Your objective:
Transcribe the listing exactly as written. Leave the images out.
━━━━
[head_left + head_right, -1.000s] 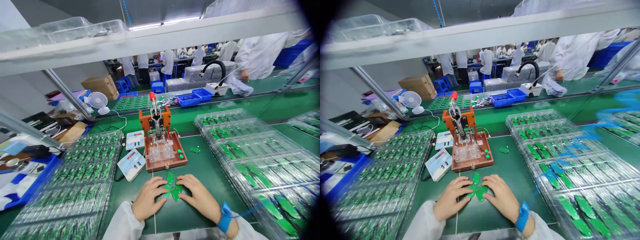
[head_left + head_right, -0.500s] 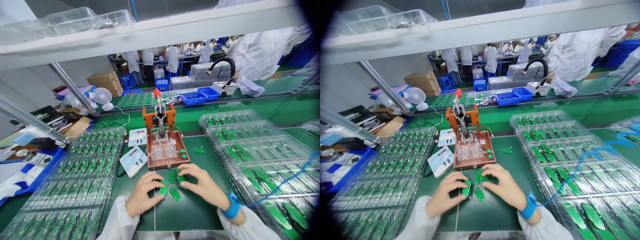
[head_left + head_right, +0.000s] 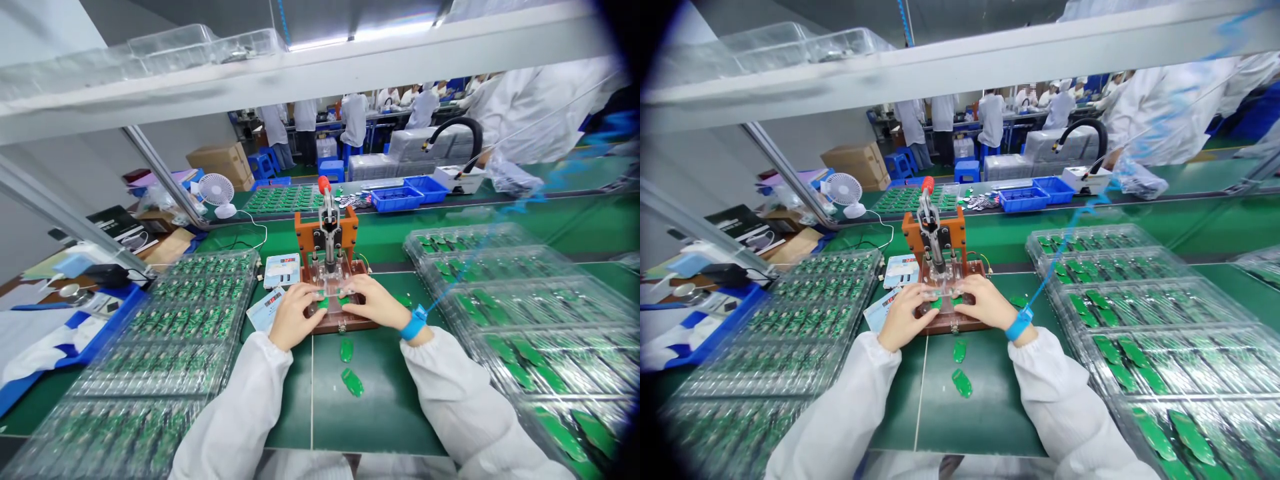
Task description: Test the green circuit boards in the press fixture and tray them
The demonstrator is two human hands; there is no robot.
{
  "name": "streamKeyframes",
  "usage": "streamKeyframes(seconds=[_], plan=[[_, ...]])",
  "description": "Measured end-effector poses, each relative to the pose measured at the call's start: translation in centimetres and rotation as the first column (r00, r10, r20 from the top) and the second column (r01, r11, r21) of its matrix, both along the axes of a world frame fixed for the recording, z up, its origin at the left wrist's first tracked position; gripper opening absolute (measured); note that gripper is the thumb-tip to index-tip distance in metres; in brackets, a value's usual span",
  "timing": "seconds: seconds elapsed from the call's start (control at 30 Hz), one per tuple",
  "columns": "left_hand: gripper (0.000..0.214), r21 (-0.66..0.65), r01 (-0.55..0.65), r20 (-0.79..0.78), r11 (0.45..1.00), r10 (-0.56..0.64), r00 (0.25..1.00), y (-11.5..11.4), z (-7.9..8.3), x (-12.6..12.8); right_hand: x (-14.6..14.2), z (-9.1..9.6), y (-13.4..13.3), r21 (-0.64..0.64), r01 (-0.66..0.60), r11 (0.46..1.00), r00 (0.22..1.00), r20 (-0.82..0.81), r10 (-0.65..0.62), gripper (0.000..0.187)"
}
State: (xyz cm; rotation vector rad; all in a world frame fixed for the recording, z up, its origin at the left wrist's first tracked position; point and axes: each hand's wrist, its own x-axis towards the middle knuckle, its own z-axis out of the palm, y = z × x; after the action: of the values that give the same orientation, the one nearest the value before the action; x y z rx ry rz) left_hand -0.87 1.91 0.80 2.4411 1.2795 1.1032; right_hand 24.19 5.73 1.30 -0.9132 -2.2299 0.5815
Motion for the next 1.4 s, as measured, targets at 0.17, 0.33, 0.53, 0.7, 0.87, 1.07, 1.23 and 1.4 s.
streamKeyframes(seconds=[0.17,0.33,0.53,0.7,0.87,1.07,1.23,1.4], plan=[[0.012,-0.027,0.015,-0.049,1.0,-0.016,0.999,0.5,-0.1,-0.4,0.1,-0.2,-0.4,-0.017,0.003,1.0,1.0,-0.025,-0.004,0.016],[0.015,0.001,0.011,-0.007,1.0,-0.011,1.0,-0.2,-0.4,-0.2,0.1,-0.7,-1.3,-0.012,0.051,0.999,0.991,-0.122,-0.052,0.015],[0.014,0.189,0.044,0.161,0.981,-0.075,0.984,-4.9,-2.0,2.3,1.1,3.2,0.5,0.028,0.371,0.928,0.846,-0.422,-0.325,0.025],[0.028,0.173,0.268,-0.105,0.948,-0.252,0.962,-6.2,-3.8,4.1,-0.6,12.0,5.4,0.143,0.4,0.905,0.809,-0.519,-0.276,0.03],[0.026,0.14,0.267,-0.156,0.954,-0.244,0.957,-5.8,-4.5,3.9,-4.4,18.6,11.4,-0.041,0.19,0.981,0.902,-0.388,-0.191,0.055],[0.024,0.135,0.274,-0.16,0.952,-0.252,0.954,-5.8,-4.5,3.8,-5.7,22.3,7.4,0.139,0.074,0.988,0.903,-0.43,-0.008,0.048],[0.023,0.144,0.277,-0.133,0.95,-0.259,0.957,-5.7,-4.6,3.8,-4.4,20.0,-2.1,0.441,0.145,0.886,0.931,-0.365,0.03,0.029],[0.022,0.131,0.267,-0.13,0.955,-0.25,0.959,-5.8,-4.5,3.9,-4.2,15.7,-5.2,0.497,0.156,0.853,0.943,-0.332,0.02,0.034]])
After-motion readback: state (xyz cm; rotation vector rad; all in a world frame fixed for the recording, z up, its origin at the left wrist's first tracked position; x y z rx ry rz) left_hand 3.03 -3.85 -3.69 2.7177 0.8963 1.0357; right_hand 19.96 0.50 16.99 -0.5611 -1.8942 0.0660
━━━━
Response area:
[head_left + head_right, -1.000s] 
[head_left + head_right, -0.500s] 
[head_left + head_right, +0.000s] 
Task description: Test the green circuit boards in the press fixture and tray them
The demonstrator is two human hands; there is no robot.
{
  "name": "streamKeyframes",
  "usage": "streamKeyframes(seconds=[_], plan=[[_, ...]])",
  "description": "Measured end-effector poses, each relative to the pose measured at the call's start: translation in centimetres and rotation as the first column (r00, r10, r20 from the top) and the second column (r01, r11, r21) of its matrix, both along the axes of a world frame fixed for the recording, z up, its origin at the left wrist's first tracked position; gripper opening absolute (measured); note that gripper is the thumb-tip to index-tip distance in metres; in brackets, a value's usual span",
  "timing": "seconds: seconds elapsed from the call's start (control at 30 Hz), one per tuple",
  "columns": "left_hand: gripper (0.000..0.214), r21 (-0.66..0.65), r01 (-0.55..0.65), r20 (-0.79..0.78), r11 (0.45..1.00), r10 (-0.56..0.64), r00 (0.25..1.00), y (-11.5..11.4), z (-7.9..8.3), x (-12.6..12.8); right_hand: x (-14.6..14.2), z (-9.1..9.6), y (-13.4..13.3), r21 (-0.64..0.64), r01 (-0.66..0.60), r11 (0.46..1.00), r00 (0.22..1.00), r20 (-0.82..0.81), r10 (-0.65..0.62), gripper (0.000..0.187)"
}
State: (xyz cm; rotation vector rad; all in a world frame fixed for the recording, z up, its origin at the left wrist's first tracked position; point and axes: each hand's wrist, its own x-axis towards the middle knuckle, its own z-axis out of the palm, y = z × x; after the action: of the values that give the same orientation, the one nearest the value before the action; x y z rx ry rz) left_hand -0.87 1.91 0.80 2.4411 1.2795 1.1032; right_hand 24.19 5.73 1.30 -0.9132 -2.2299 0.5815
Motion for the next 1.4 s, as measured, targets at 0.17, 0.33, 0.53, 0.7, 0.87, 1.07, 1.23 and 1.4 s.
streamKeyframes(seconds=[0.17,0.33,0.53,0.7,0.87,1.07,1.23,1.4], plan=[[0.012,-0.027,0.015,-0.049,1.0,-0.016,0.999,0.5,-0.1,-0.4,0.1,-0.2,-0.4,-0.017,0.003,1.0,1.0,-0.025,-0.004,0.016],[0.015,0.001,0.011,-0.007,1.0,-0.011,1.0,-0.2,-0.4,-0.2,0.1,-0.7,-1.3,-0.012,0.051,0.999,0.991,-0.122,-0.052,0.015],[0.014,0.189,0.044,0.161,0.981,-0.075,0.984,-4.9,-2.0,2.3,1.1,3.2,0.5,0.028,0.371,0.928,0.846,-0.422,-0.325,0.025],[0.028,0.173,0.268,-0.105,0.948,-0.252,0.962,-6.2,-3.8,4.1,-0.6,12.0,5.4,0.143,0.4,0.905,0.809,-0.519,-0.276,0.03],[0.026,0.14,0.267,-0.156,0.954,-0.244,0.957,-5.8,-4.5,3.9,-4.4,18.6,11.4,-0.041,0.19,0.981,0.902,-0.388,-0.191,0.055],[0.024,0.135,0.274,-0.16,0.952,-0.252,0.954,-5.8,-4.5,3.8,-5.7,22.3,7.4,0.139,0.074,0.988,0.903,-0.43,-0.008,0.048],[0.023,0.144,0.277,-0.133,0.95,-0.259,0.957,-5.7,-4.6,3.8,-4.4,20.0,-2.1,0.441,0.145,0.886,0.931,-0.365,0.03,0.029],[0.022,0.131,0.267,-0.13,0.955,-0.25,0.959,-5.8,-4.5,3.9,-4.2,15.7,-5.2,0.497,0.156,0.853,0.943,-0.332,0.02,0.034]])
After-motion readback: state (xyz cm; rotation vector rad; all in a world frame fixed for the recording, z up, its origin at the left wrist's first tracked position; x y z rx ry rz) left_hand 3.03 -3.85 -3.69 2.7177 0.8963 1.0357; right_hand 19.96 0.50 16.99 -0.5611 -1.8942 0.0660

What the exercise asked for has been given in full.